[WORK INSTRUCTION]
Keeping each line exactly as it is, output all of the records.

[RECORDS FOR THE TASK]
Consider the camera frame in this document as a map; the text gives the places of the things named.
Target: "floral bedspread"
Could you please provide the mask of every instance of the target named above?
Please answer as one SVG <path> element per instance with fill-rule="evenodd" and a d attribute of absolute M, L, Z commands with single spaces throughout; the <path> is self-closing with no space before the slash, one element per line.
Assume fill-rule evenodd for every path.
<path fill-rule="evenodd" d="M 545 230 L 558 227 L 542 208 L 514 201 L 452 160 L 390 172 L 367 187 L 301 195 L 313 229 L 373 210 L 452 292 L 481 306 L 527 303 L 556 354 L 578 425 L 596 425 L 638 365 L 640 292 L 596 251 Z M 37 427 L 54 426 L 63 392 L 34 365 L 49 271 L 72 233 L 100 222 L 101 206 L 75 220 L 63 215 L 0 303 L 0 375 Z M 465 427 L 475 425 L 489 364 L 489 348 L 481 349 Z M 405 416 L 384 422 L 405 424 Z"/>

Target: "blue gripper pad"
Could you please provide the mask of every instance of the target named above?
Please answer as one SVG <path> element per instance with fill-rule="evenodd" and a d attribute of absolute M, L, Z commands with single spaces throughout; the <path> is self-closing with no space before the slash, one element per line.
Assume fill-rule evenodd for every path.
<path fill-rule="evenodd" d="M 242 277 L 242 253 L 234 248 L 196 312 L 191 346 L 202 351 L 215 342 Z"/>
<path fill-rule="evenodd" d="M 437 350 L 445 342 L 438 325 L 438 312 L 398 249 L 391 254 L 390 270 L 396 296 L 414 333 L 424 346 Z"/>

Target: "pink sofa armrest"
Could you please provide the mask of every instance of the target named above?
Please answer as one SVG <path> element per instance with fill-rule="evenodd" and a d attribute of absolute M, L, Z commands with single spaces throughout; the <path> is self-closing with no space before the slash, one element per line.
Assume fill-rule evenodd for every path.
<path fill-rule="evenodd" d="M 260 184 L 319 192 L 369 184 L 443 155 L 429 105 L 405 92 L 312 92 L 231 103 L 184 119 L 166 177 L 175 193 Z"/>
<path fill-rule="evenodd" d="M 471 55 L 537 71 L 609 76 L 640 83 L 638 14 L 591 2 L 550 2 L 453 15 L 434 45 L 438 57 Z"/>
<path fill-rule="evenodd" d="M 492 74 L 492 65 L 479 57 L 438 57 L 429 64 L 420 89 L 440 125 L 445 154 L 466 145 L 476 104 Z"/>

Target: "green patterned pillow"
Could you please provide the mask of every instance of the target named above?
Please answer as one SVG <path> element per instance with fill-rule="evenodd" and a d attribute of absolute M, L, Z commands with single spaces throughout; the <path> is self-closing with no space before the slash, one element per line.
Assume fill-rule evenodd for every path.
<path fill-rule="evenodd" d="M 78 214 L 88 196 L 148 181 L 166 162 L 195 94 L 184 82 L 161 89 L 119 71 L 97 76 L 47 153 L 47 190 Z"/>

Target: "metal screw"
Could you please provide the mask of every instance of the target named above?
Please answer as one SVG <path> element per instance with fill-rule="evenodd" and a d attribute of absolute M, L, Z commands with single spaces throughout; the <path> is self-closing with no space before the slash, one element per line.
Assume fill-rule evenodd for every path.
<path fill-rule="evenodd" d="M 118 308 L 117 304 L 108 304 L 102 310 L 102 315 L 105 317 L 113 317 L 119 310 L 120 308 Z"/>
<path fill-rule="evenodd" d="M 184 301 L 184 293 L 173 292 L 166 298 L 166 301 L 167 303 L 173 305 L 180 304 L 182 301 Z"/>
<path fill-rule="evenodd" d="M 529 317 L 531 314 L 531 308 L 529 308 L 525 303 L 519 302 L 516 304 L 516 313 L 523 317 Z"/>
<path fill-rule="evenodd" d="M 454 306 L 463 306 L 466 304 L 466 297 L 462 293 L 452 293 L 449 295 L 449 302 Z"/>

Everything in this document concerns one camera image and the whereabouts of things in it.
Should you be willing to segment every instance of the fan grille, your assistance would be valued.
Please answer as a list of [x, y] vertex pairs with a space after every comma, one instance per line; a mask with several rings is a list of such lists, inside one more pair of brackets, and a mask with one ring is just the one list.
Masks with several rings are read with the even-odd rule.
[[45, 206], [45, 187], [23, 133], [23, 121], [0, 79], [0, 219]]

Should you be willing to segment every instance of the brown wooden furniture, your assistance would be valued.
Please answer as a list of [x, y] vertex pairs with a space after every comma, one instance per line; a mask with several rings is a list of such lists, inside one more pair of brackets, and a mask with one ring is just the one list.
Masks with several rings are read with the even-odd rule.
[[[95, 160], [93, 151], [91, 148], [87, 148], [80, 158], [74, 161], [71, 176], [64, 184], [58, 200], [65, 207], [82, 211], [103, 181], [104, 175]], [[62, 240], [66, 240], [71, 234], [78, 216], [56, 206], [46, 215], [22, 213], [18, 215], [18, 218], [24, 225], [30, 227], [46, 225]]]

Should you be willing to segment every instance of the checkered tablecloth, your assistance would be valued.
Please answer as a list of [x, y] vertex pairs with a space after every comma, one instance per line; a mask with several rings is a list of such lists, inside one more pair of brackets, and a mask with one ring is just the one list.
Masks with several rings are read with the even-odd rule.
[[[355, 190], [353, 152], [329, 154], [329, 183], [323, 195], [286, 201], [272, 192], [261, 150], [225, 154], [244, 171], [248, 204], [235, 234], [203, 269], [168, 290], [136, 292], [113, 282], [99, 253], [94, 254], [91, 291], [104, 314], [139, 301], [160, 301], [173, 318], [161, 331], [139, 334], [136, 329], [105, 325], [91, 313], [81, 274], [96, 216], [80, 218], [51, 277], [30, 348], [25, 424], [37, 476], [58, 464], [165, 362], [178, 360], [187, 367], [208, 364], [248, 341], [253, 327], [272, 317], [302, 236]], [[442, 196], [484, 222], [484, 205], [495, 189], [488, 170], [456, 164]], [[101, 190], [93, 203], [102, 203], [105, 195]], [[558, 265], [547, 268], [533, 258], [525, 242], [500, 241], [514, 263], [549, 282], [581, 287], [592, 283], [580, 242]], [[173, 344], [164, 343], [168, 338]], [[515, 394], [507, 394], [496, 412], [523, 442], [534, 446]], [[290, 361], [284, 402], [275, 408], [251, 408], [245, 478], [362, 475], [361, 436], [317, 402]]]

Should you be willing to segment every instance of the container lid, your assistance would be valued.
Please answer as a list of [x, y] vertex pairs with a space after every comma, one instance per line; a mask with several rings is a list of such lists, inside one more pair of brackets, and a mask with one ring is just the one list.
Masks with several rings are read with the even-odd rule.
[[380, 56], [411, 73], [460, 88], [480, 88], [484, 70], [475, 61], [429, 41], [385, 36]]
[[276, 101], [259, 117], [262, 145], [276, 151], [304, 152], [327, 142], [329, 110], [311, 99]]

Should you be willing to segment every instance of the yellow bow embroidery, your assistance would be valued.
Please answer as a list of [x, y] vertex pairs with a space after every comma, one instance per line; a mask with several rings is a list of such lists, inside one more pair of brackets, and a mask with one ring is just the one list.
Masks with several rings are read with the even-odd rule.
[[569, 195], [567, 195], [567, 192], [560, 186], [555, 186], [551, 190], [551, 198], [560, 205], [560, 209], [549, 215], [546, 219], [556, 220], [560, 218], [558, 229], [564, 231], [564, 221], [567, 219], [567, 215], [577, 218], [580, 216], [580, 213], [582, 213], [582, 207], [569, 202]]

[RESULT OF THIS TASK]
Consider the camera frame in this document as a map; the text gives the places of the things named.
Target: "floral bedspread"
Could you please provide the mask of every instance of the target named above?
Please answer as one SVG <path> element per instance with fill-rule="evenodd" and a d attribute of absolute M, L, Z commands with single spaces throughout; the <path> is self-closing with no space before the slash, one element per line.
Assume fill-rule evenodd for every path.
<path fill-rule="evenodd" d="M 545 230 L 558 227 L 542 208 L 514 201 L 452 160 L 390 172 L 367 187 L 301 195 L 313 229 L 373 210 L 452 292 L 481 306 L 527 303 L 556 354 L 578 425 L 596 425 L 638 365 L 640 292 L 596 251 Z M 37 427 L 54 426 L 63 392 L 34 365 L 49 271 L 72 233 L 100 222 L 101 206 L 75 220 L 63 215 L 0 303 L 0 375 Z M 465 427 L 475 425 L 489 364 L 489 348 L 481 349 Z M 405 416 L 384 422 L 405 424 Z"/>

Target: "blue gripper pad"
Could you please provide the mask of every instance of the target named above?
Please answer as one SVG <path> element per instance with fill-rule="evenodd" and a d attribute of absolute M, L, Z commands with single spaces throughout; the <path> is self-closing with no space before the slash, one element per line.
Assume fill-rule evenodd for every path.
<path fill-rule="evenodd" d="M 242 277 L 242 253 L 234 248 L 196 312 L 191 346 L 202 351 L 215 342 Z"/>
<path fill-rule="evenodd" d="M 437 350 L 445 342 L 438 325 L 438 312 L 398 249 L 391 254 L 390 270 L 396 296 L 414 333 L 424 346 Z"/>

Target: "pink sofa armrest"
Could you please provide the mask of every instance of the target named above?
Please answer as one SVG <path> element per instance with fill-rule="evenodd" and a d attribute of absolute M, L, Z commands with single spaces throughout; the <path> is self-closing with no space before the slash, one element per line.
Assume fill-rule evenodd for every path.
<path fill-rule="evenodd" d="M 260 184 L 319 192 L 369 184 L 443 155 L 429 105 L 405 92 L 312 92 L 231 103 L 184 119 L 166 177 L 175 193 Z"/>
<path fill-rule="evenodd" d="M 471 55 L 537 71 L 609 76 L 640 83 L 638 14 L 591 2 L 550 2 L 453 15 L 434 45 L 438 57 Z"/>
<path fill-rule="evenodd" d="M 492 74 L 492 65 L 479 57 L 438 57 L 429 64 L 420 89 L 440 125 L 445 154 L 466 145 L 476 104 Z"/>

Target: "green patterned pillow"
Could you please provide the mask of every instance of the target named above?
Please answer as one SVG <path> element per instance with fill-rule="evenodd" and a d attribute of absolute M, L, Z commands with single spaces throughout; the <path> is self-closing with no space before the slash, one element per line.
Assume fill-rule evenodd for every path.
<path fill-rule="evenodd" d="M 78 214 L 88 196 L 148 181 L 166 162 L 195 94 L 184 82 L 161 89 L 119 71 L 97 76 L 47 153 L 47 190 Z"/>

Target: "metal screw"
Could you please provide the mask of every instance of the target named above?
Please answer as one SVG <path> element per instance with fill-rule="evenodd" and a d attribute of absolute M, L, Z commands with single spaces throughout; the <path> is self-closing with no space before the slash, one element per line.
Assume fill-rule evenodd for every path.
<path fill-rule="evenodd" d="M 118 308 L 117 304 L 108 304 L 102 310 L 102 315 L 105 317 L 113 317 L 119 310 L 120 308 Z"/>
<path fill-rule="evenodd" d="M 184 301 L 184 293 L 173 292 L 166 298 L 166 301 L 167 303 L 173 305 L 180 304 L 182 301 Z"/>
<path fill-rule="evenodd" d="M 529 317 L 531 314 L 531 308 L 529 308 L 525 303 L 519 302 L 516 304 L 516 313 L 523 317 Z"/>
<path fill-rule="evenodd" d="M 454 306 L 463 306 L 466 304 L 466 297 L 462 293 L 452 293 L 449 295 L 449 302 Z"/>

Everything in this document concerns one camera image and the whereabouts of things in it.
Should you be willing to segment every instance of the fan grille, your assistance would be valued.
Please answer as a list of [x, y] vertex pairs with a space after every comma, one instance per line; a mask with several rings is a list of such lists, inside one more pair of brackets, and a mask with one ring is just the one list.
Masks with several rings are read with the even-odd rule.
[[45, 206], [45, 187], [23, 133], [23, 121], [0, 79], [0, 219]]

Should you be willing to segment every instance of the brown wooden furniture, your assistance would be valued.
Please answer as a list of [x, y] vertex pairs with a space after every comma, one instance per line; a mask with several rings is a list of such lists, inside one more pair of brackets, and a mask with one ring is just the one list.
Masks with several rings are read with the even-odd rule.
[[[95, 160], [93, 151], [91, 148], [87, 148], [80, 158], [74, 161], [71, 176], [64, 184], [58, 200], [65, 207], [82, 211], [103, 181], [104, 175]], [[62, 240], [66, 240], [71, 234], [78, 216], [56, 206], [46, 215], [22, 213], [18, 215], [18, 218], [24, 225], [30, 227], [46, 225]]]

Should you be willing to segment every instance of the checkered tablecloth, your assistance would be valued.
Please answer as a list of [x, y] vertex pairs with a space after every comma, one instance per line; a mask with several rings is a list of such lists, inside one more pair of brackets, and a mask with one ring is just the one list.
Masks with several rings are read with the even-odd rule.
[[[355, 190], [353, 152], [329, 154], [329, 183], [323, 195], [286, 201], [272, 192], [261, 150], [225, 154], [244, 171], [248, 204], [235, 234], [203, 269], [168, 290], [136, 292], [113, 282], [99, 253], [94, 254], [91, 291], [104, 314], [139, 301], [160, 301], [173, 318], [161, 331], [139, 334], [136, 329], [105, 325], [91, 313], [81, 274], [96, 216], [80, 218], [51, 277], [30, 348], [25, 424], [37, 476], [58, 464], [165, 362], [178, 360], [187, 367], [208, 364], [248, 341], [253, 327], [272, 317], [302, 236]], [[442, 196], [484, 222], [484, 205], [495, 189], [488, 170], [456, 164]], [[101, 190], [93, 203], [102, 203], [105, 195]], [[558, 265], [547, 268], [533, 258], [525, 242], [500, 241], [514, 263], [549, 282], [581, 287], [592, 283], [580, 242]], [[173, 344], [164, 343], [168, 338]], [[515, 394], [507, 394], [496, 412], [523, 442], [534, 446]], [[290, 361], [284, 402], [275, 408], [251, 408], [245, 478], [362, 475], [361, 436], [317, 402]]]

Should you be willing to segment every instance of the container lid, your assistance would be valued.
Please answer as a list of [x, y] vertex pairs with a space after every comma, one instance per line; a mask with several rings is a list of such lists, inside one more pair of brackets, and a mask with one ring is just the one list.
Masks with several rings are read with the even-odd rule.
[[380, 56], [411, 73], [460, 88], [480, 88], [484, 70], [475, 61], [429, 41], [385, 36]]
[[276, 101], [259, 117], [262, 145], [276, 151], [304, 152], [327, 142], [329, 110], [311, 99]]

Should you be willing to segment every instance of the yellow bow embroidery, your assistance would be valued.
Please answer as a list of [x, y] vertex pairs with a space after every comma, one instance per line; a mask with several rings is a list of such lists, inside one more pair of brackets, and a mask with one ring is just the one list.
Masks with several rings are read with the even-odd rule.
[[569, 195], [567, 195], [567, 192], [560, 186], [555, 186], [551, 190], [551, 198], [560, 205], [560, 209], [549, 215], [546, 219], [556, 220], [560, 218], [558, 229], [564, 231], [564, 221], [567, 219], [567, 215], [577, 218], [580, 216], [580, 213], [582, 213], [582, 207], [569, 202]]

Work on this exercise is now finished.